- [TASK DETAILS]: After counting the lines below that contain "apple", reply with that number alone.

- [Items from a dataset]:
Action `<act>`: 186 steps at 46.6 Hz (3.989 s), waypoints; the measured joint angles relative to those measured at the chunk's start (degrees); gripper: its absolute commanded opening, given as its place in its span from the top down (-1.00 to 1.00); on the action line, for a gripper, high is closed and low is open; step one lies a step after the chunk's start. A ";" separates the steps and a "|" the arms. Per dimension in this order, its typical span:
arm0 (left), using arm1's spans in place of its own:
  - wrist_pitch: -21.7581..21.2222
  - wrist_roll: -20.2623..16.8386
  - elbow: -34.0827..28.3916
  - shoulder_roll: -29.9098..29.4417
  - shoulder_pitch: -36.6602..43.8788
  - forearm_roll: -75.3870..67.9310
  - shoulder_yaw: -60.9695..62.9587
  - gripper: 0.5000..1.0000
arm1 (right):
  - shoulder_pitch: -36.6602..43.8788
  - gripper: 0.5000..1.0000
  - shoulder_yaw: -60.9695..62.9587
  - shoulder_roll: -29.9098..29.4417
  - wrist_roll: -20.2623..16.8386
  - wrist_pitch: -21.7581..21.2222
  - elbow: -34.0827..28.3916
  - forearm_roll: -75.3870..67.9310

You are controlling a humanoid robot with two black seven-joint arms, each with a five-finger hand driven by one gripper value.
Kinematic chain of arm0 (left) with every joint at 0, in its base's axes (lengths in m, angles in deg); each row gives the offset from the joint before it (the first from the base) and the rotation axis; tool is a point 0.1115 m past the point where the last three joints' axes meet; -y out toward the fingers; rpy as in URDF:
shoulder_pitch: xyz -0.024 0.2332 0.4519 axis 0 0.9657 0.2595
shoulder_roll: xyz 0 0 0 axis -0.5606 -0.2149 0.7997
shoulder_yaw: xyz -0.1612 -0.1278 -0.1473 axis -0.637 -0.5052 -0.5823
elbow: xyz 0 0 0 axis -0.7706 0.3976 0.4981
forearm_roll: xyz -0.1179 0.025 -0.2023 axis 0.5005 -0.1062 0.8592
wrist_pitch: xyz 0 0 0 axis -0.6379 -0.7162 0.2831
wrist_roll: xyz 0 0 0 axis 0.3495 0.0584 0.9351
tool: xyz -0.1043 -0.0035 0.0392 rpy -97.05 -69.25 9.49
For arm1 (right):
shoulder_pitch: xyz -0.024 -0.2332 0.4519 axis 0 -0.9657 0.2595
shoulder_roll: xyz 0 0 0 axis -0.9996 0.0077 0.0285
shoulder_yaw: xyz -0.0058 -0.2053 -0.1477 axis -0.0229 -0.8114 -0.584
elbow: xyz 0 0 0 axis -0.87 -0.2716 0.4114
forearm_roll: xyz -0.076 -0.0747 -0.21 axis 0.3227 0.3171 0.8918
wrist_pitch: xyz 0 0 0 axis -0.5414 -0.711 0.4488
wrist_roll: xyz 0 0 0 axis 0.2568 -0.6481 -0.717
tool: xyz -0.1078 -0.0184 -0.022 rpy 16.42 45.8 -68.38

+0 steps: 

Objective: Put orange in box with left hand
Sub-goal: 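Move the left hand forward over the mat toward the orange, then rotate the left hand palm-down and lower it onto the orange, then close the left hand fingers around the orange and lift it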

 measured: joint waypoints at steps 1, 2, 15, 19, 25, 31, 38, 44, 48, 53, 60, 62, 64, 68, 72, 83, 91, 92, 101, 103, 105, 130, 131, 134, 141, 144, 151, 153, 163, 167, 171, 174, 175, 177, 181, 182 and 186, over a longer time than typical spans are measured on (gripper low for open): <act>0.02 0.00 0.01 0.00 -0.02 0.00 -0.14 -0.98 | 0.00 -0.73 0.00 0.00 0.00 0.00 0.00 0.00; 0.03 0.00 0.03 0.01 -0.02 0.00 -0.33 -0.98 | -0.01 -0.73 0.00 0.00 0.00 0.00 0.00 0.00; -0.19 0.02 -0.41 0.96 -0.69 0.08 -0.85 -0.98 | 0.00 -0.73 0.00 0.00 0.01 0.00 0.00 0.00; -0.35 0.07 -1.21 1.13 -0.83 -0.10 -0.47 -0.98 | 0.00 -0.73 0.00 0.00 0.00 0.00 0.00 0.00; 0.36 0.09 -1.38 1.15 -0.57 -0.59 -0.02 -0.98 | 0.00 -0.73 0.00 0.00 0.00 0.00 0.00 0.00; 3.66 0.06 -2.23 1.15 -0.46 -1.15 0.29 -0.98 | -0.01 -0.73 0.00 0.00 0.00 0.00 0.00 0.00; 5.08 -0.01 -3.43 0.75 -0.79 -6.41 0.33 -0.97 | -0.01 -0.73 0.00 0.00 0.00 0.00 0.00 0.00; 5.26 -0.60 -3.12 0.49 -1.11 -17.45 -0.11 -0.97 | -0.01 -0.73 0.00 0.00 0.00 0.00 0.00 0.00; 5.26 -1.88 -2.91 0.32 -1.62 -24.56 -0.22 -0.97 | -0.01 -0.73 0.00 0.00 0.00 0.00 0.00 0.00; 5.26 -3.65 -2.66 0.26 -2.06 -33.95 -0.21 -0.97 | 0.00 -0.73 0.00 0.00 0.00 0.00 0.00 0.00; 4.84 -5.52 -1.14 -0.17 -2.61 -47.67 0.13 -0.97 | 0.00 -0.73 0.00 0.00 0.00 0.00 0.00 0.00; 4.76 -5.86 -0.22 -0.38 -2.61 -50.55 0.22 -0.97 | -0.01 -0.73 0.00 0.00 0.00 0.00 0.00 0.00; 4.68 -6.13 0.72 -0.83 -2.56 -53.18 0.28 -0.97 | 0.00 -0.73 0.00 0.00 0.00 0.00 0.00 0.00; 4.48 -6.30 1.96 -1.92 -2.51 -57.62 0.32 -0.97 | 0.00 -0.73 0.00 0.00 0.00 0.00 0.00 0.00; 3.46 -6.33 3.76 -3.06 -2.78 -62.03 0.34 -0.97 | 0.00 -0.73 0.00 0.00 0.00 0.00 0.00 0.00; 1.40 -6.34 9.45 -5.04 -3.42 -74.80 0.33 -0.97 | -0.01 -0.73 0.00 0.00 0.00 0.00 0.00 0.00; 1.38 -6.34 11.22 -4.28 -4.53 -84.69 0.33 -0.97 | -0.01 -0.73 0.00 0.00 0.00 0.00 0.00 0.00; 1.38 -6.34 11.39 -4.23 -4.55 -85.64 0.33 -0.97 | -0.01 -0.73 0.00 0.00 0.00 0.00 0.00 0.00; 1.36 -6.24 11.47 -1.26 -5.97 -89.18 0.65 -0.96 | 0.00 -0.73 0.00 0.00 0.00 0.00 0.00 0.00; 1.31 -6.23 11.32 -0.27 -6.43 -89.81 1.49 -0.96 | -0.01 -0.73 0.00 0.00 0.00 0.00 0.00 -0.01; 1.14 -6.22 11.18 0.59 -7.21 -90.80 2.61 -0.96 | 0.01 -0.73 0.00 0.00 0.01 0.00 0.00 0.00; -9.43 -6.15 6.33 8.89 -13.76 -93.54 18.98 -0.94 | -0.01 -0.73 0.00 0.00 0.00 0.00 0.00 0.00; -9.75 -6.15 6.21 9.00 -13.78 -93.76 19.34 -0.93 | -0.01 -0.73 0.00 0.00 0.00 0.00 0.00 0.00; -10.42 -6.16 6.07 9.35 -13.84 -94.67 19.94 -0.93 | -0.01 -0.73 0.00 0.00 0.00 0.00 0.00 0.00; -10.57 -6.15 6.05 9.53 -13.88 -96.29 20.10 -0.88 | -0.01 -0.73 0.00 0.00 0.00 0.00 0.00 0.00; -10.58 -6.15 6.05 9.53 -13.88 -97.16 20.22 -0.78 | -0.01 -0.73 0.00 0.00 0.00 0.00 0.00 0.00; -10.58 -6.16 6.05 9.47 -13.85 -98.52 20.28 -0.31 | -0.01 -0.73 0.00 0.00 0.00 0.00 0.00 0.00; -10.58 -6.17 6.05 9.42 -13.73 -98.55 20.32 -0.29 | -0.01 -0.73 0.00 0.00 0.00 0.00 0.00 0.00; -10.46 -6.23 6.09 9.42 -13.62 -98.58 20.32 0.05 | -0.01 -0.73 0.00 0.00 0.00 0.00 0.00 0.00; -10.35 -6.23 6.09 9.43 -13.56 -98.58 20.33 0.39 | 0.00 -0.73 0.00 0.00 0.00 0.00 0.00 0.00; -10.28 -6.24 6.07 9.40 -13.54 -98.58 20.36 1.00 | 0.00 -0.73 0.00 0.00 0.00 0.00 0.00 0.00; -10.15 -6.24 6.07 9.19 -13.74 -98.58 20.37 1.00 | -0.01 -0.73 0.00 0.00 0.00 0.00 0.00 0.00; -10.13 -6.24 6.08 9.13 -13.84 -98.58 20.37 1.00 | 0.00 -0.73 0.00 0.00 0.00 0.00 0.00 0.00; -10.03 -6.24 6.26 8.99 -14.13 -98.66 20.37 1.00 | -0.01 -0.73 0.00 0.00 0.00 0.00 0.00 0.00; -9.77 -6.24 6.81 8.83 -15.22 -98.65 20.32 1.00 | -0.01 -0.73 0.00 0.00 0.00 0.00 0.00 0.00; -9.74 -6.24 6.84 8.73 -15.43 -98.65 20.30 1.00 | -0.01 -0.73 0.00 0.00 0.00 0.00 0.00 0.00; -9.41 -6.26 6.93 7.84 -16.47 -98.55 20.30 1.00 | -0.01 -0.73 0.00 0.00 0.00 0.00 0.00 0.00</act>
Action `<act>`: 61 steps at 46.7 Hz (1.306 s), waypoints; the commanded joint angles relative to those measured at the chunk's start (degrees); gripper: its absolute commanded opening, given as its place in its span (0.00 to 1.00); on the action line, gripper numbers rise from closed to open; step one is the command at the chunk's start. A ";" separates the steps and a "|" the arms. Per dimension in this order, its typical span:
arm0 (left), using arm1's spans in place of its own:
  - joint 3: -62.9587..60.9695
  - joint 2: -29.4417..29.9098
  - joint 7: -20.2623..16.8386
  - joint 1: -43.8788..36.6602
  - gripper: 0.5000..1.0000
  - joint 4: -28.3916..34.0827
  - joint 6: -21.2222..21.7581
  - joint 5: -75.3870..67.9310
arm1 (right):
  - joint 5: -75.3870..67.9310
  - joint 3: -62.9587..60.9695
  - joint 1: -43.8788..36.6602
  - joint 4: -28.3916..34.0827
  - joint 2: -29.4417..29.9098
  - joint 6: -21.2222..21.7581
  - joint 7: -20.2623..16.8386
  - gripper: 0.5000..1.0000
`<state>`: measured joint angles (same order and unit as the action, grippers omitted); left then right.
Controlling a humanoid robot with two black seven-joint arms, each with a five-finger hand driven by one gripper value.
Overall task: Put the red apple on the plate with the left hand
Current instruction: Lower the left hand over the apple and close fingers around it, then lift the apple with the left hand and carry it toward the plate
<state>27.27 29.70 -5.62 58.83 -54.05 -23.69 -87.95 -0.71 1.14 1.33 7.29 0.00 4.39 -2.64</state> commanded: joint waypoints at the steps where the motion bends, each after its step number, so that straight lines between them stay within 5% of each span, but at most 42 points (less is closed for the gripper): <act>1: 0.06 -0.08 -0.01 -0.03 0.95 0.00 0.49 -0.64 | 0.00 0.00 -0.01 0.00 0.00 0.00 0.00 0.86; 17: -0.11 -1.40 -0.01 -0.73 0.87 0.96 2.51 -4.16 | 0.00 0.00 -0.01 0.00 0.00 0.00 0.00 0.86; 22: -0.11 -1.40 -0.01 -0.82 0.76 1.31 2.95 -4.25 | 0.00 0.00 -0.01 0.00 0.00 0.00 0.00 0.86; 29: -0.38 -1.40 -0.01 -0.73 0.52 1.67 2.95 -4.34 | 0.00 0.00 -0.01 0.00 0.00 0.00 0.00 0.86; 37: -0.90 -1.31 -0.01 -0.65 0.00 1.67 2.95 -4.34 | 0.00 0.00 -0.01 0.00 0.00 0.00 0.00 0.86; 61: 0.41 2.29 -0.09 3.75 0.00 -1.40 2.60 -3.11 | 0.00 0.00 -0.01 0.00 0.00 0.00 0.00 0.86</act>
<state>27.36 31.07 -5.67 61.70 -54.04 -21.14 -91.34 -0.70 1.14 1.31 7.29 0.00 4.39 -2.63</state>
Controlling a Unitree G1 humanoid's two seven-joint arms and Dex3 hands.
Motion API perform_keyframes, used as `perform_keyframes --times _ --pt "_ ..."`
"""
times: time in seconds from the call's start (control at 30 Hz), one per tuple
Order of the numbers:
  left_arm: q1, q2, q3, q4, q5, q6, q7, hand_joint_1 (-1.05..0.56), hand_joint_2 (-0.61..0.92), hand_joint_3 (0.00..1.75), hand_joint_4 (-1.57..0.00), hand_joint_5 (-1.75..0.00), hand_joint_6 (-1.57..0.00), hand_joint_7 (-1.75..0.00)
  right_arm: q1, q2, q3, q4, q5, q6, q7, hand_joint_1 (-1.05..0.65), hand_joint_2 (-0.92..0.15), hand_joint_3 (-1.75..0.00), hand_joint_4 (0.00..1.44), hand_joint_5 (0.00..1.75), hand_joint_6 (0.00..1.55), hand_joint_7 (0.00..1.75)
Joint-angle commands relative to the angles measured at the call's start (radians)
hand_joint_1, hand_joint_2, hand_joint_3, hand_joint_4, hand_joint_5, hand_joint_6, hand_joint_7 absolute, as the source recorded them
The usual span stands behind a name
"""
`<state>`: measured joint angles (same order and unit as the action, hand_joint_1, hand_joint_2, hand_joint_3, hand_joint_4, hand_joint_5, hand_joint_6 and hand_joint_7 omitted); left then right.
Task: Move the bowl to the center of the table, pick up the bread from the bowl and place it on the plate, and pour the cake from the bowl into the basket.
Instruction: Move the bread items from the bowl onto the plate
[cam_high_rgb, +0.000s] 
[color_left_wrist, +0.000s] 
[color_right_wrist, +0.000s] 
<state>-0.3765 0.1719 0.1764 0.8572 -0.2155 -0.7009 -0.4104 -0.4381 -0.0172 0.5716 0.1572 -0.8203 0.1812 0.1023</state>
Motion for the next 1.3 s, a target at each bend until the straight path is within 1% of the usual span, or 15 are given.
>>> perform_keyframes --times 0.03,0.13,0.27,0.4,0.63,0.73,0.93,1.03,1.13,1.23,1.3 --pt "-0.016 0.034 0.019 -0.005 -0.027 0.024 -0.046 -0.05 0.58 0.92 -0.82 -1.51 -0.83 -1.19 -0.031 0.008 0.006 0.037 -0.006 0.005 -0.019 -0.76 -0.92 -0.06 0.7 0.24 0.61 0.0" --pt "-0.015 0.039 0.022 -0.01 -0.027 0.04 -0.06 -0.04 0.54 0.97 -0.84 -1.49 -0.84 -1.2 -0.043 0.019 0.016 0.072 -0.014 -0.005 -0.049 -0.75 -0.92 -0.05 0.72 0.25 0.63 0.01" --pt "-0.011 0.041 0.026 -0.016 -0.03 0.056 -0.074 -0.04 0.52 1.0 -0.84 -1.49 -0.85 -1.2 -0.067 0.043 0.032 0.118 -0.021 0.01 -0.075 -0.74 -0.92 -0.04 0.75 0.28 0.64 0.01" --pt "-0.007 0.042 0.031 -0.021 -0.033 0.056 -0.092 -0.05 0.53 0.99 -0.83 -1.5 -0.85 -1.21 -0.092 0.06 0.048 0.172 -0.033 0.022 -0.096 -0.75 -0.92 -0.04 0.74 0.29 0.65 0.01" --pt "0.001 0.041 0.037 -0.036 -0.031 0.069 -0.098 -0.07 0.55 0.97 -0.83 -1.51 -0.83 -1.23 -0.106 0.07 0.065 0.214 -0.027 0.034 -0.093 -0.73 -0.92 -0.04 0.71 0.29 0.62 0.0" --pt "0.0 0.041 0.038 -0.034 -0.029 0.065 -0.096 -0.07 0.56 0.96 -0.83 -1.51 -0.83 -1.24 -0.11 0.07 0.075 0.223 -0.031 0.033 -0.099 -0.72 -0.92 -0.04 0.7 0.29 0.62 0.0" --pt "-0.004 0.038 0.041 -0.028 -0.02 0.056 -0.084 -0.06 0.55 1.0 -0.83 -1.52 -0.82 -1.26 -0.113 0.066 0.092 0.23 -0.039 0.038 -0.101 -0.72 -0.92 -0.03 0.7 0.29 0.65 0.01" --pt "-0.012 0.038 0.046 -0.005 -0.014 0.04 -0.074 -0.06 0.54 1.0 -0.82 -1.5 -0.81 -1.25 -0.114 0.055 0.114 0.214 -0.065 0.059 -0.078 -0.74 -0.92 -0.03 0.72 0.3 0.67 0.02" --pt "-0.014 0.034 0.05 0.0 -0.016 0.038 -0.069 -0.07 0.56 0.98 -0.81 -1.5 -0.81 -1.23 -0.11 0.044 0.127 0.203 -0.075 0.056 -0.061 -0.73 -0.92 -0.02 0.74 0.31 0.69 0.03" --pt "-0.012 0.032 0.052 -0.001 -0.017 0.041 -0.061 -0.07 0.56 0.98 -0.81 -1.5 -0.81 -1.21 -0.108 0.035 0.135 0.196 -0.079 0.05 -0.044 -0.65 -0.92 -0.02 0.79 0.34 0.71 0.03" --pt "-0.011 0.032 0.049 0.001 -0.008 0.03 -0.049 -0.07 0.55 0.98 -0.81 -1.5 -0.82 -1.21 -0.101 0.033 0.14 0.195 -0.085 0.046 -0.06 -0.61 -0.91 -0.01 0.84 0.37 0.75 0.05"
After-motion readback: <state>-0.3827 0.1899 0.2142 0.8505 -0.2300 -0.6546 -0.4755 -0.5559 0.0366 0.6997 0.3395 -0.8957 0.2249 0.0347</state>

- [RESULT]: 2